Stored items:
BEGIN

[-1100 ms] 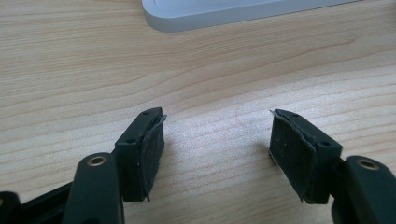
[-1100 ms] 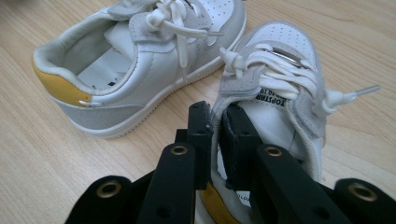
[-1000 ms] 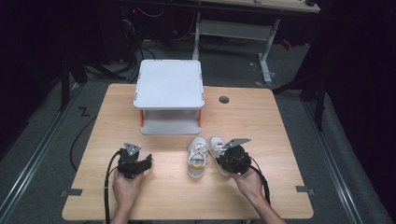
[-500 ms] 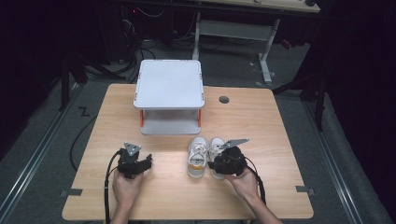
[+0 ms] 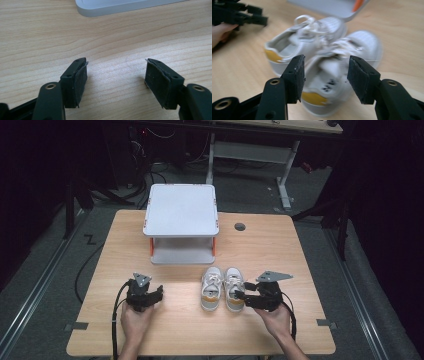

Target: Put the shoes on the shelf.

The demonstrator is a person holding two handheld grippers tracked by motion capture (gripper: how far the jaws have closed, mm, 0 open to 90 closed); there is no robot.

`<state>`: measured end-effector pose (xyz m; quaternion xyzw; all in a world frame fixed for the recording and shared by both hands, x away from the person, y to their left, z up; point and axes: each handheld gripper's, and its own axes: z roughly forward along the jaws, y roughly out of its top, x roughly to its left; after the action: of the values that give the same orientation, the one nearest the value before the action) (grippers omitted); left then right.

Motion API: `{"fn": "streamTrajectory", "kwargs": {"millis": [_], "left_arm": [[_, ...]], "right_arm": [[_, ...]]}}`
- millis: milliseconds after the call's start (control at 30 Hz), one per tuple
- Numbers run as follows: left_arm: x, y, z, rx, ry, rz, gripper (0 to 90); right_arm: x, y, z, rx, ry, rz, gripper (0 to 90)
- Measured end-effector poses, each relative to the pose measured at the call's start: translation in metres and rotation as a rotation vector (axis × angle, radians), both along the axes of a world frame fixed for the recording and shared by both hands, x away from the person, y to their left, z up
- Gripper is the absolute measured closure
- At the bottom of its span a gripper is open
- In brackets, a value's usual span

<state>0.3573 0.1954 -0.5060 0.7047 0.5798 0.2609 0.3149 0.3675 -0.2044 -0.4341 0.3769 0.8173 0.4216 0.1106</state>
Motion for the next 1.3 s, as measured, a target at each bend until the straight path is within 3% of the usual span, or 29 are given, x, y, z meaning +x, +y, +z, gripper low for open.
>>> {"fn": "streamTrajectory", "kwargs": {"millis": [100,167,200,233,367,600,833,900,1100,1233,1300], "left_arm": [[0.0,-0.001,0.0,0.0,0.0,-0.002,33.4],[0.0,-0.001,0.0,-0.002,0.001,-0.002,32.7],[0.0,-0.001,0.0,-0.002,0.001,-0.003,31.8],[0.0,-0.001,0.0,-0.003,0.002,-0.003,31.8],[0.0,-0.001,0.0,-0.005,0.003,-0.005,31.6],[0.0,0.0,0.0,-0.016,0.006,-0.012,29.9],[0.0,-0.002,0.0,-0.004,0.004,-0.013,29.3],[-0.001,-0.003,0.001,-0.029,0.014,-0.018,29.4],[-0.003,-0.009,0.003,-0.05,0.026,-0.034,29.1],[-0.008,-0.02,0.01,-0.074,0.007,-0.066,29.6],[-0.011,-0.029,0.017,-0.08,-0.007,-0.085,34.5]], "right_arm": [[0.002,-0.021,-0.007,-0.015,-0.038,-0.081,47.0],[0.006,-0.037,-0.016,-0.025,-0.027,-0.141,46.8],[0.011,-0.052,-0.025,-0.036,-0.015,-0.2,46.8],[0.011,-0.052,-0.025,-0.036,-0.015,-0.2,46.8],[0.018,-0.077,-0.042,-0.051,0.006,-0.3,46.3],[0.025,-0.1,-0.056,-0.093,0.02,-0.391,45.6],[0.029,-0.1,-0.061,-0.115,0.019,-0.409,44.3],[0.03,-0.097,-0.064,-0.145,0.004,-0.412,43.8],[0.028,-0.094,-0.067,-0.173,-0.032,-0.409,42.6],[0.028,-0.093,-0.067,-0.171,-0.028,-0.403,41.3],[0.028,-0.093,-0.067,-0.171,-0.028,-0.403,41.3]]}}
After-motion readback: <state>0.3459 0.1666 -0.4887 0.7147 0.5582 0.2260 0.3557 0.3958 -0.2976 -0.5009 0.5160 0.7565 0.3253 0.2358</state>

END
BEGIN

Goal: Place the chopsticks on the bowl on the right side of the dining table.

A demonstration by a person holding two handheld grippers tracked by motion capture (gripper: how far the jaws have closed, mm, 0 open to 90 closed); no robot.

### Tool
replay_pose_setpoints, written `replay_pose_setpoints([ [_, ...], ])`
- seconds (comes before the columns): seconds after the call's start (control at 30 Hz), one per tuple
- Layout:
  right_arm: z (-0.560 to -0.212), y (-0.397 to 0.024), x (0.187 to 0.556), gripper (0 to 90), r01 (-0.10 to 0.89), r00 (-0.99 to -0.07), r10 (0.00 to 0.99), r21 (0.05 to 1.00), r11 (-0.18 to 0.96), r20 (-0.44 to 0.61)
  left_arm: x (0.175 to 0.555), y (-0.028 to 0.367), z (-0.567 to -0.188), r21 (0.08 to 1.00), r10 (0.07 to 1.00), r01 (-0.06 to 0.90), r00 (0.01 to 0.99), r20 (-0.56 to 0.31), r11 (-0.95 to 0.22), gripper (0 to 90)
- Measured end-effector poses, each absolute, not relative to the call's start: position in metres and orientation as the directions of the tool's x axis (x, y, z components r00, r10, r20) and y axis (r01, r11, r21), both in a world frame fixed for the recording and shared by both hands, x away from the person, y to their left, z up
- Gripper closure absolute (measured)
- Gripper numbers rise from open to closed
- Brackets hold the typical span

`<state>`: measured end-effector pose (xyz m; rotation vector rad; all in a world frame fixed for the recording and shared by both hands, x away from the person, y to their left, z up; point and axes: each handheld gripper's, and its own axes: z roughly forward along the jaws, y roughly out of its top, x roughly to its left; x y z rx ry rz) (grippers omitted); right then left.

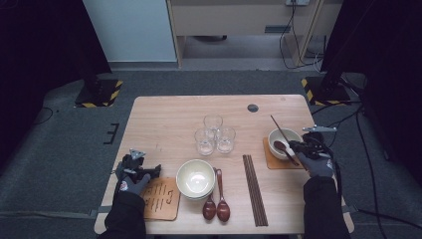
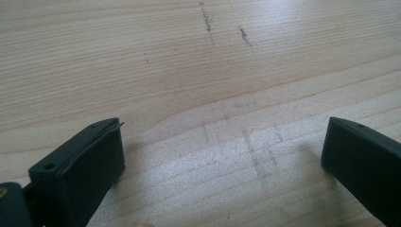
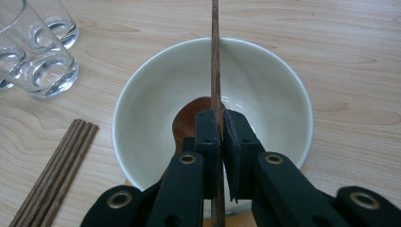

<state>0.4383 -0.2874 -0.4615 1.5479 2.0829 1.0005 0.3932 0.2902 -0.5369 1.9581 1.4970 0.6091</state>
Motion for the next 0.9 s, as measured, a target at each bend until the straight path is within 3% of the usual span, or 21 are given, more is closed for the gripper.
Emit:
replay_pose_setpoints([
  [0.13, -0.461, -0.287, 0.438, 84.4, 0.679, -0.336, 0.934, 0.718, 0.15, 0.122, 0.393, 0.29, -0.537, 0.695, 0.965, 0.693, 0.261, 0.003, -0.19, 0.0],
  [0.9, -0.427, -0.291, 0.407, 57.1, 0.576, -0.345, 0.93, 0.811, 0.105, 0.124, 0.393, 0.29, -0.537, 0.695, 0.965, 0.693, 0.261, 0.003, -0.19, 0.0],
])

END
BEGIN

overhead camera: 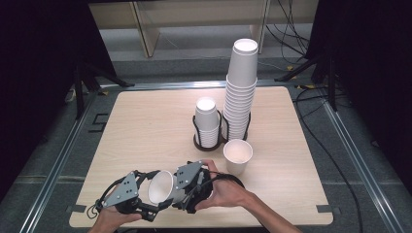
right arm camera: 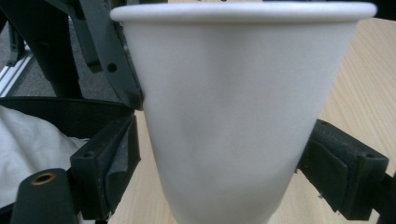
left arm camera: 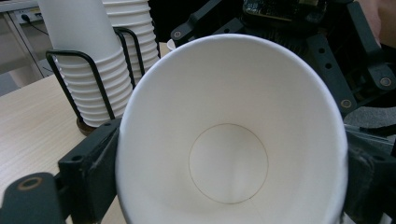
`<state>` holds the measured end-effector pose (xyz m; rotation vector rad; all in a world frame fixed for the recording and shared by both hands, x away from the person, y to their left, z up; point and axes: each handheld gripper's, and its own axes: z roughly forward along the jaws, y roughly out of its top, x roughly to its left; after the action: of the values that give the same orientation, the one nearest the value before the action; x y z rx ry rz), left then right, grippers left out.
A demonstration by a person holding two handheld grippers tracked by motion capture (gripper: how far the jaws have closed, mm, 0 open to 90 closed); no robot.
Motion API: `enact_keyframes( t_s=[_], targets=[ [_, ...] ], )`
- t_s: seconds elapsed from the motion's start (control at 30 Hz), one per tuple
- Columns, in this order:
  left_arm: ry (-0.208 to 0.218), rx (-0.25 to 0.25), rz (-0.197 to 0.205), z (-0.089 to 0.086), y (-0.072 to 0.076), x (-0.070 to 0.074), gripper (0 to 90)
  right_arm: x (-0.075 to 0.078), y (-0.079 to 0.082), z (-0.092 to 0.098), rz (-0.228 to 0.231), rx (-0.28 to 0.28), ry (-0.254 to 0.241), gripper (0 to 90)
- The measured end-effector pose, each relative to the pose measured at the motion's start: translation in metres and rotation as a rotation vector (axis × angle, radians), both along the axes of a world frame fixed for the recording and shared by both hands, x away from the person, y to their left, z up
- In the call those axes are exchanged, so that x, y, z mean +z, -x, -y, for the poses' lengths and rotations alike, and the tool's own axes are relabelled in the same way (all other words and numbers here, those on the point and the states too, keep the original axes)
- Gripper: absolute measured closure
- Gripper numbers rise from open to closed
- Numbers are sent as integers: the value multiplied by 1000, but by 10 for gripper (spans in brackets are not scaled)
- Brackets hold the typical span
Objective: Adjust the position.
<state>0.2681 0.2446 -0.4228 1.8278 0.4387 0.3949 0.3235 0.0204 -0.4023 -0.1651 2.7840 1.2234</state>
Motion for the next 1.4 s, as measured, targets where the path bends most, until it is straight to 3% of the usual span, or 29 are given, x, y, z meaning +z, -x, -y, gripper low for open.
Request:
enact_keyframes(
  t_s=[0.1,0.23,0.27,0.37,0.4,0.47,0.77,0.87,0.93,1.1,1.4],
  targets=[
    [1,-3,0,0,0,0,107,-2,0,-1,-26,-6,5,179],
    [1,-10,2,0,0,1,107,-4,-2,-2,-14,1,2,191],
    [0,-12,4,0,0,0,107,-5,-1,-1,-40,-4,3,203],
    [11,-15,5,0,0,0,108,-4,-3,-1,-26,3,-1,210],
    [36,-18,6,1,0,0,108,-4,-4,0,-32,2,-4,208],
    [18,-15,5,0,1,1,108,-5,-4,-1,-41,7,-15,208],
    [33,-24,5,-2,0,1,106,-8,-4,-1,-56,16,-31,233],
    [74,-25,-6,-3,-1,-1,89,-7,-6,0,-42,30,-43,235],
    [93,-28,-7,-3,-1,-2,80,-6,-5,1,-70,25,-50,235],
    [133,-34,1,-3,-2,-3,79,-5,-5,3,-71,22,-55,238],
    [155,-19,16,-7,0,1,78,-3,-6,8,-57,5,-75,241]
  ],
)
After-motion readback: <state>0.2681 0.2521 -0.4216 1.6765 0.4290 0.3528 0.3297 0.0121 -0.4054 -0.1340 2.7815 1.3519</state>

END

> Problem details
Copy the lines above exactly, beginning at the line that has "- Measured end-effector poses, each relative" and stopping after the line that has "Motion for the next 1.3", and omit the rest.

> Reply
- Measured end-effector poses, each relative to the pose measured at the call's start: translation in metres and rotation as a rotation vector (axis × angle, radians), both along the axes of a world frame fixed for the recording and shared by both hands, x away from the person, y to their left, z up
- Gripper is the absolute measured closure
- At the bottom of its span a gripper is open
- In brackets, a value's usual span

<state>0.3573 0.1954 -0.5060 0.7047 0.5798 0.2609 0.3149 0.3675 -0.2044 -0.4341 0.3769 0.8173 0.4216 0.1106</state>
Motion for the next 1.3 s, as measured, a target at each bend until the straight path is within 3% of the usual span, or 29 are given, x, y, z meaning +x, +y, +z, gripper low for open.

There is no more to this answer.